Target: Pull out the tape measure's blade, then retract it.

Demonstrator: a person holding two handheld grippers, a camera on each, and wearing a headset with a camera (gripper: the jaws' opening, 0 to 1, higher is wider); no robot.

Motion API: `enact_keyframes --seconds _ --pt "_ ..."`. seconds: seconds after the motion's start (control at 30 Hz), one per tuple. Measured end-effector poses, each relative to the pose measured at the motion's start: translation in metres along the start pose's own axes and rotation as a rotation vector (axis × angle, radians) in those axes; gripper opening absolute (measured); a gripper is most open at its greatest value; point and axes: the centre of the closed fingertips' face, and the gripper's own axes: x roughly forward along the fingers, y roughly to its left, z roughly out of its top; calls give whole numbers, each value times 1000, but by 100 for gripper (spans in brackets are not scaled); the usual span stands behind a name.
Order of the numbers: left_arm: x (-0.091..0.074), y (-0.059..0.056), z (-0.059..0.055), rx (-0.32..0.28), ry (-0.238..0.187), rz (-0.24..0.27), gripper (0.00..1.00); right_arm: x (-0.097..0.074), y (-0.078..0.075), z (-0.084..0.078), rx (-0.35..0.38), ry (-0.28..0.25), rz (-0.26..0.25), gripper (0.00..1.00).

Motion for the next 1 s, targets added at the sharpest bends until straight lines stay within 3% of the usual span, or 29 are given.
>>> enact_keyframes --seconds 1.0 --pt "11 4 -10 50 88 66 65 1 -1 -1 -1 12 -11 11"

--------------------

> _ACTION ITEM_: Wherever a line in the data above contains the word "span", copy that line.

> _SOLVED PROBLEM_:
Motion API: `enact_keyframes --seconds _ --pt "_ ..."`. seconds: seconds after the motion's start (control at 30 Hz), one per tuple. Measured end-effector poses, each relative to the pose measured at the motion's start: translation in metres along the start pose's own axes and rotation as a rotation vector (axis × angle, radians) in those axes; gripper opening absolute (measured); a gripper is most open at its greatest value; point and axes: the centre of the closed fingertips' face, and the gripper's own axes: x roughly forward along the fingers, y roughly to its left, z roughly out of its top; calls give whole numbers, each value times 1000, but by 100 for gripper (spans in brackets are not scaled); the usual span stands behind a name.
Motion for the next 1 s, targets added at the sharpest bends until straight lines stay within 3% of the usual span, or 29 are given.

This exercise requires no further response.